# [Action item]
Throughout the material below, tally the lines containing "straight" and give the total with no accompanying text.
■ ■ ■ ■
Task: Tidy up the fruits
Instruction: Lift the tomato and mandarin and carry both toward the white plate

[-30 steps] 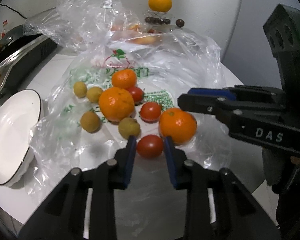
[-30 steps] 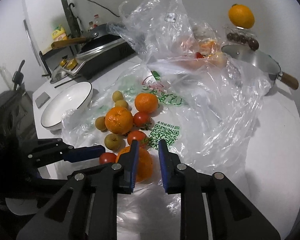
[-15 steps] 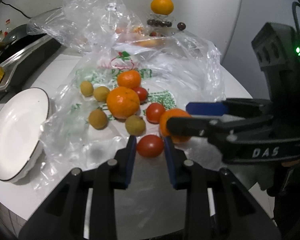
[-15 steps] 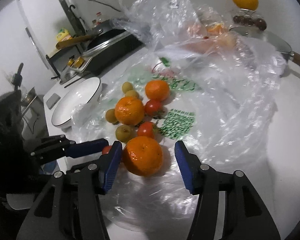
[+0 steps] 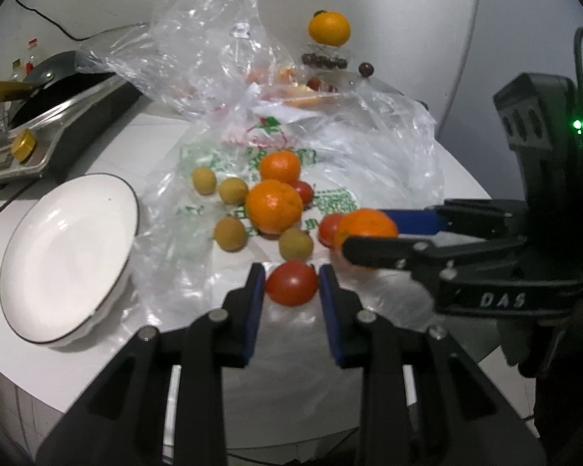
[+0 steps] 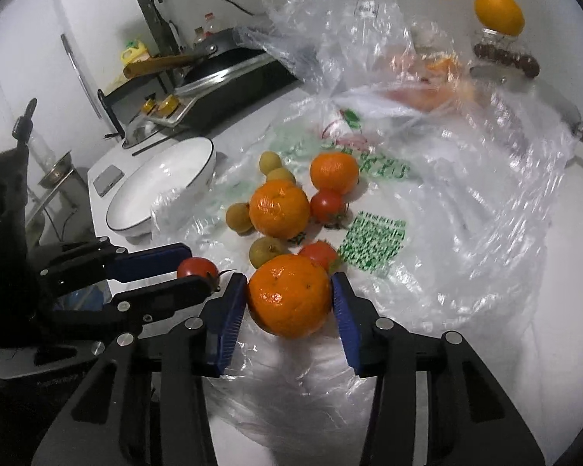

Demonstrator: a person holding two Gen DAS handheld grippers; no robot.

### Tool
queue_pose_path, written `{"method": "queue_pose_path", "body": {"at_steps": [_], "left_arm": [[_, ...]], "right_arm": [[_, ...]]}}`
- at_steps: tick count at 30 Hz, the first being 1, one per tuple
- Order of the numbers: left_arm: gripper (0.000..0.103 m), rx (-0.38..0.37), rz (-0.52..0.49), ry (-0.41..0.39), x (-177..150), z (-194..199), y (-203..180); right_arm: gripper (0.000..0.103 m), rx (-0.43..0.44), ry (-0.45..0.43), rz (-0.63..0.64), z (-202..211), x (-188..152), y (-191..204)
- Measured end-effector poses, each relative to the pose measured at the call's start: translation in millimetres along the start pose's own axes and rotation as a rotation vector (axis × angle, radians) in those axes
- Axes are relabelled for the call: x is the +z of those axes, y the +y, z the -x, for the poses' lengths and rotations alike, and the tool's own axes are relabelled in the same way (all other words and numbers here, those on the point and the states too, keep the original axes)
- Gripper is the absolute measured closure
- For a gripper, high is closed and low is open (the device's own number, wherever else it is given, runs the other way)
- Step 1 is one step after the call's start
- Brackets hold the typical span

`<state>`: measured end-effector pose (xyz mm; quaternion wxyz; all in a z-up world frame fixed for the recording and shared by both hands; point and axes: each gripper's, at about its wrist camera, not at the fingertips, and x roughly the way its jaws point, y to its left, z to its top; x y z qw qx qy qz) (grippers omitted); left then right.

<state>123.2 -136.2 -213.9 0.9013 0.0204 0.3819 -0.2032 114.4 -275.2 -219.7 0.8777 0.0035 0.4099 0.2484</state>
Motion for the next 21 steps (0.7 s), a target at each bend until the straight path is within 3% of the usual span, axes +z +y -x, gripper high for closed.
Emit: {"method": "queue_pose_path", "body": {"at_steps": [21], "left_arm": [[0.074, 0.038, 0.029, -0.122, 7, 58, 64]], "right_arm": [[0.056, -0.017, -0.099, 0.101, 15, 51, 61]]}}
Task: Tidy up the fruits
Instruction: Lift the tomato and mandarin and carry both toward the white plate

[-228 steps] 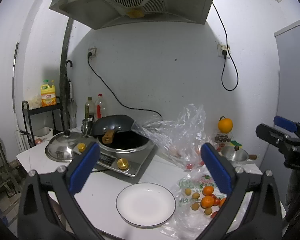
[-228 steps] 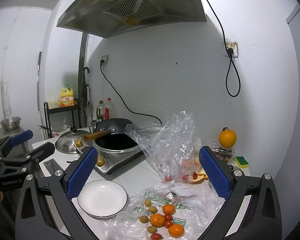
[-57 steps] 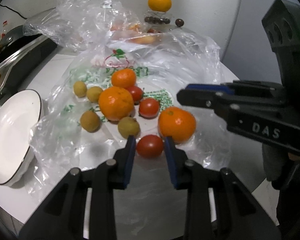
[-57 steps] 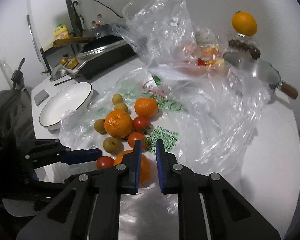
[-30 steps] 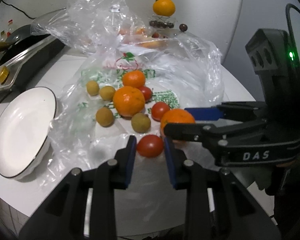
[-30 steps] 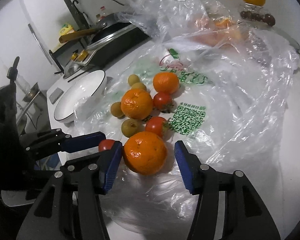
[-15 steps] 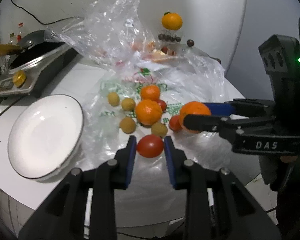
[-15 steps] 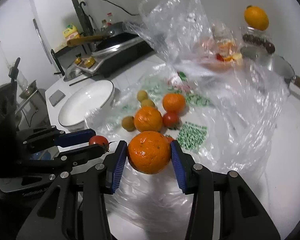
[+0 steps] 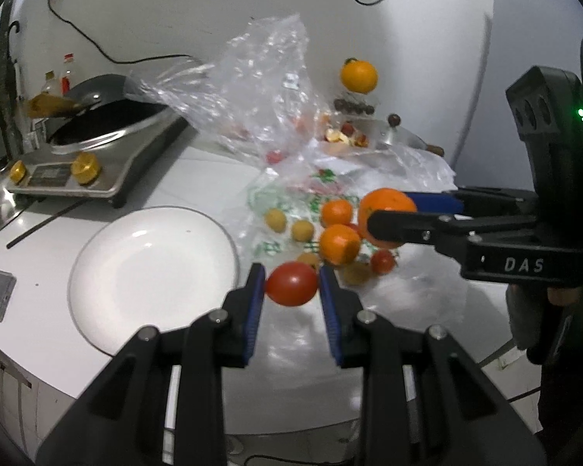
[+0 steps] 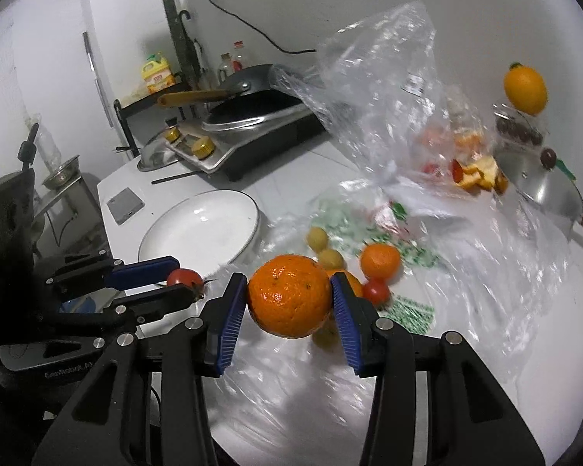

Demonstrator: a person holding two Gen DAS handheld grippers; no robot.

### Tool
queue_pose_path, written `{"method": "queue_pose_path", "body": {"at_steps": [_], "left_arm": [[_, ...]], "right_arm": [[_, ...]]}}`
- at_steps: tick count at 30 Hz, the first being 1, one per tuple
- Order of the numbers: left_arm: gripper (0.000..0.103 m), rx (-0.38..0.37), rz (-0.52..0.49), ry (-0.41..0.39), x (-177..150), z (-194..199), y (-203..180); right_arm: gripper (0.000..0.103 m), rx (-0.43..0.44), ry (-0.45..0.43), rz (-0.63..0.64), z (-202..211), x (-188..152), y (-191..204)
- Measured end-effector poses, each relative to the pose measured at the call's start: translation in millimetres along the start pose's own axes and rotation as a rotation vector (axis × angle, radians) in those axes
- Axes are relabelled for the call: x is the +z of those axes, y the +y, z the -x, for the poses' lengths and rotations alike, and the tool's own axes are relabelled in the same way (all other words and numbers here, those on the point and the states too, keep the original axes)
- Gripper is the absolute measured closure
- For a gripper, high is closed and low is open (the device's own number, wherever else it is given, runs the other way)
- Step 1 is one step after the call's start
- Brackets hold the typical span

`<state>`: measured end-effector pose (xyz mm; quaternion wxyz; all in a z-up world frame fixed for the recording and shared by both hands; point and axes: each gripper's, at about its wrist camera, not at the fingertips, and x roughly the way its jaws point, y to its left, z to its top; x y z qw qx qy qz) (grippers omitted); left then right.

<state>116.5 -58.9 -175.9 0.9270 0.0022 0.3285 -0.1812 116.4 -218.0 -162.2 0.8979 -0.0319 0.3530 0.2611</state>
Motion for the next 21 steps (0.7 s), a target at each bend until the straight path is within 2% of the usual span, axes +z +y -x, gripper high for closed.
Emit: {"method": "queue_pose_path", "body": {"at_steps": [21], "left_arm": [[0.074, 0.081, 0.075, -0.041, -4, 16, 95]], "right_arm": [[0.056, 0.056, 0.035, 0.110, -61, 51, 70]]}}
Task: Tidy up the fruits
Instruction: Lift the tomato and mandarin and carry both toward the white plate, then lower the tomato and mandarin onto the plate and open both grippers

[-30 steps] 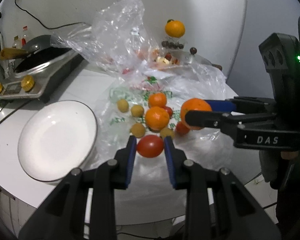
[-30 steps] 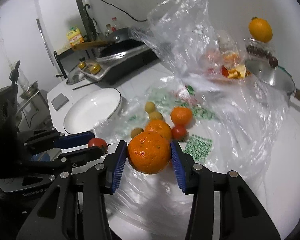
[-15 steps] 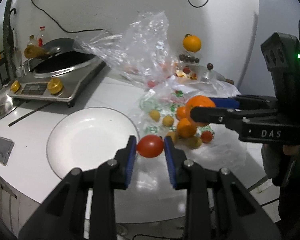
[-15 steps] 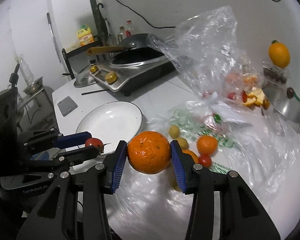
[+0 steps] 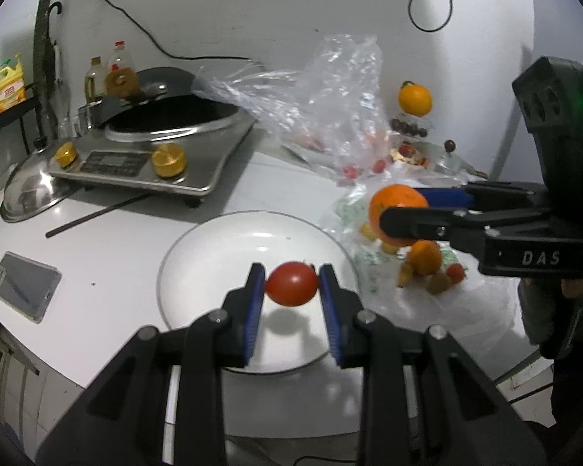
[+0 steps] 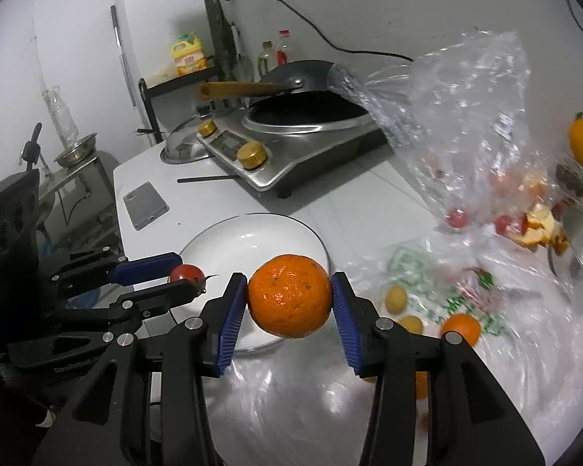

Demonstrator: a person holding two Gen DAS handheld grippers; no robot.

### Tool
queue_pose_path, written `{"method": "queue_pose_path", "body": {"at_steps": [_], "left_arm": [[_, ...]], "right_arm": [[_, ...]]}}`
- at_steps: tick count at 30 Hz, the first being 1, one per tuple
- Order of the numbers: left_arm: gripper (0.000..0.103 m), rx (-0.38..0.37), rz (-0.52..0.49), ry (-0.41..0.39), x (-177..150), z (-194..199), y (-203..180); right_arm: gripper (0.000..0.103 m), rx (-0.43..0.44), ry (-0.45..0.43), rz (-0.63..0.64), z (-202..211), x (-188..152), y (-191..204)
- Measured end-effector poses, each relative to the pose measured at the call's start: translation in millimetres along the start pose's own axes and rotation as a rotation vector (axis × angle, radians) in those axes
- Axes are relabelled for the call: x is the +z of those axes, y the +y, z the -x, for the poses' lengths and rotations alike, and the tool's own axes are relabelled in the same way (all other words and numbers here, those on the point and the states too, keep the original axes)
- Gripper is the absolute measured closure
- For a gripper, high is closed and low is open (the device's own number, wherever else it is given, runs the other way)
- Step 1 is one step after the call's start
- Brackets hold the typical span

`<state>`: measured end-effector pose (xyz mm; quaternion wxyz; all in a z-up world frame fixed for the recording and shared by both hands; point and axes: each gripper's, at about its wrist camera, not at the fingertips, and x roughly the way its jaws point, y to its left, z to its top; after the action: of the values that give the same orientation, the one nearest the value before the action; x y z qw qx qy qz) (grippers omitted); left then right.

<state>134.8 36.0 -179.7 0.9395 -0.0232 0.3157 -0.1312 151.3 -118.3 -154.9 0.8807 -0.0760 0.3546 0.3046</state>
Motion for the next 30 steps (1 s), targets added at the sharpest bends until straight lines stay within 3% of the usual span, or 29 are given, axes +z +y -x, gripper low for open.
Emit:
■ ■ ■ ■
# [Result of the exercise]
3